I’ve posted a lot of entries today, because I’m shifting my book reviews over from my Google account to here. I’ve only discovered WordPress recently, and I’ve fallen in love, I think. I find it wonderfully easy to use.
I’m hopefully going to be posting more in the future. I drafted a concept blog for a paying position that I didn’t get, so I have this wonderful idea all for myself. I can take as much time as I need to make some really wonderful articles. It might mean that it’s a long time between posts, but when I do get a short essay done, it will hopefully be fascinating for any interested readers out there.
Here’s the introduction to my concept, that I can finally post here:
There are two very important things I have learnt as a book addict while studying Archaeology in Australia. The first is that nearly everyone who lives here feels attached to the land. Not as deeply or personally as many traditional indigenous groups, but we are connected. The second, quite obvious to anyone who has travelled enough, read enough, or simply spent enough time squinting down at Google Earth, is that Australia isn’t a single environment or a single, unified place. Pre-colonisation, there were uncounted thousands of unique languages and cultures that flourished in incredibly different ecologies. Smaller “countries” and distinct experiences of life all tied up into the land, water and air of each micro climate.

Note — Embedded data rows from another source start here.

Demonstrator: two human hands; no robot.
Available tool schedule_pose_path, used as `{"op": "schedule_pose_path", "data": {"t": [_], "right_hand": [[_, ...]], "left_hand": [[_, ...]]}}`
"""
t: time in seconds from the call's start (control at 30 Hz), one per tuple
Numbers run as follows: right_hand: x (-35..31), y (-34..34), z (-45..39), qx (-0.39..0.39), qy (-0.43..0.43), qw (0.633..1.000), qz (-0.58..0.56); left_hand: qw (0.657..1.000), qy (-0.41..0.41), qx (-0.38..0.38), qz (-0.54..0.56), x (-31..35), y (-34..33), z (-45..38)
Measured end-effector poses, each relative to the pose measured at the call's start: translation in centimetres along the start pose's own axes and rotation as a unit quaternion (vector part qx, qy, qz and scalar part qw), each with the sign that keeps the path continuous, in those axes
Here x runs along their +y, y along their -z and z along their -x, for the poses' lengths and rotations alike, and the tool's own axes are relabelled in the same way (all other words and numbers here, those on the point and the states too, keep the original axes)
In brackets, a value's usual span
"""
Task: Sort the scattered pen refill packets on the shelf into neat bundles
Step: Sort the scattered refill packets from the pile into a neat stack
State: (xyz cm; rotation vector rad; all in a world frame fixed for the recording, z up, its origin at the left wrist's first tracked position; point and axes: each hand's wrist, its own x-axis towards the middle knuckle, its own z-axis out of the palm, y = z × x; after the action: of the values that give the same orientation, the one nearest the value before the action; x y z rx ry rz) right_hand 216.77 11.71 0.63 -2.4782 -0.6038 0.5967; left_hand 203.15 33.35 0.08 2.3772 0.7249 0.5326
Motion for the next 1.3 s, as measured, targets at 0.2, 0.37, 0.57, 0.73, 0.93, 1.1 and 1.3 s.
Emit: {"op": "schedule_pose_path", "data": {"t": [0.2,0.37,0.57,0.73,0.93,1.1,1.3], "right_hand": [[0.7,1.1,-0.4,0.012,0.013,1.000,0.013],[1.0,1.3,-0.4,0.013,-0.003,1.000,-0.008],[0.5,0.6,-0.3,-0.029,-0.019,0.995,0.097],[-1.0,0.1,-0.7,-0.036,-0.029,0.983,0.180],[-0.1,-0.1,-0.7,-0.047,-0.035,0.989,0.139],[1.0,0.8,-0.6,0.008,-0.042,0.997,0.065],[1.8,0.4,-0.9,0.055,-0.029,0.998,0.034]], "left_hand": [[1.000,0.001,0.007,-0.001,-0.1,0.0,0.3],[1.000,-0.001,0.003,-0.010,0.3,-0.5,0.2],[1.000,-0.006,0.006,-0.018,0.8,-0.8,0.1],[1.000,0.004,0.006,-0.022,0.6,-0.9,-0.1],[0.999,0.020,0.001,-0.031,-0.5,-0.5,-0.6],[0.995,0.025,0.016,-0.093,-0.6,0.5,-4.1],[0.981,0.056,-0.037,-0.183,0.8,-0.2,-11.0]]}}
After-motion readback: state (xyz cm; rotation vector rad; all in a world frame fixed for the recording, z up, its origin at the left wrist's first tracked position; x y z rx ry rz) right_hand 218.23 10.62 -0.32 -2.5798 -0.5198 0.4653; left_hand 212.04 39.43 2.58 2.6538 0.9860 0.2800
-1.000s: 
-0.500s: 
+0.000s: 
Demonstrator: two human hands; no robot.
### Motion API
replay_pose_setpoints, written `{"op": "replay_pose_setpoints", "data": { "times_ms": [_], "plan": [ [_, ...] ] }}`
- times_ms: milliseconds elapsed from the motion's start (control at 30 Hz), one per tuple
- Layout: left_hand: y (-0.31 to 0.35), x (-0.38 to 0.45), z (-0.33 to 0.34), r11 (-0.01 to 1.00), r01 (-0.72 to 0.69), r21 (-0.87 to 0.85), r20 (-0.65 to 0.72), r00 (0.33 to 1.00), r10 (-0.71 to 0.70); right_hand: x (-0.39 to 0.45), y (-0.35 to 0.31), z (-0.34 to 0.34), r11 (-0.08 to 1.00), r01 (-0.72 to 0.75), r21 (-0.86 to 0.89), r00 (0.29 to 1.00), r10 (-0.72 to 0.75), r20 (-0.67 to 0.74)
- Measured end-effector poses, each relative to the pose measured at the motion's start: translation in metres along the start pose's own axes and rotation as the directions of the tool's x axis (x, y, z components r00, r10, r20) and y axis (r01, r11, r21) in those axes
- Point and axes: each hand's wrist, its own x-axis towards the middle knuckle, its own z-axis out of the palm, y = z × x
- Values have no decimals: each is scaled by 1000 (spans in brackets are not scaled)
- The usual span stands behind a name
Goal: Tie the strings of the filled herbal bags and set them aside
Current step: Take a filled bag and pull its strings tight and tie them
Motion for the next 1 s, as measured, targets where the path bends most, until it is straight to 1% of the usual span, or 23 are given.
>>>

Though we’ve become far more interconnected through homogeneity of our structures and media in the last hundred years or so, there is still this uniqueness of environment. My cousin will return to Coffs Harbour to live, despite the general trend away from seaside residences. She was born on that land, and though she’s lived inland to complete a degree, she wants to go home.
It’s what is so beautiful about Australian fiction; whether it’s deep thoughtful literature or just a high fantasy adventure, occasionally readers will stumble upon hints of their land, their home. Their tree near the carpark on the oval that they walked past every day during school. But those scenes won’t be the same for everyone. It’s a wonderful lottery because these hints of local scenery (as well as language and history) permeate all sorts of genres and characters. Australian fiction is like one large lottery of resonance.
For me, whenever I pick up a book, I find that anticipation and excitement sometimes greater than my curiosity in the story itself: will this remind me of my early childhood in Adelaide, or my adolescence in Canberra? When it hits you, that deep personal resonance, you feel it in your heart and your head and your bones. But perhaps you simply haven’t found the right book yet. That’s quite alright. I’m going to be reading, reviewing, interviewing and blogging here to do my best to make sure that more people can share my exquisite delight in Australian fiction. I might be a book lover and an Archaeologist, but I also spent many formative years of my life working in school libraries. My other life’s great passion is finding books for people so that they can find that wonderful moment themselves. I look forward to rising to the challenge, and sharing some great reads with you all.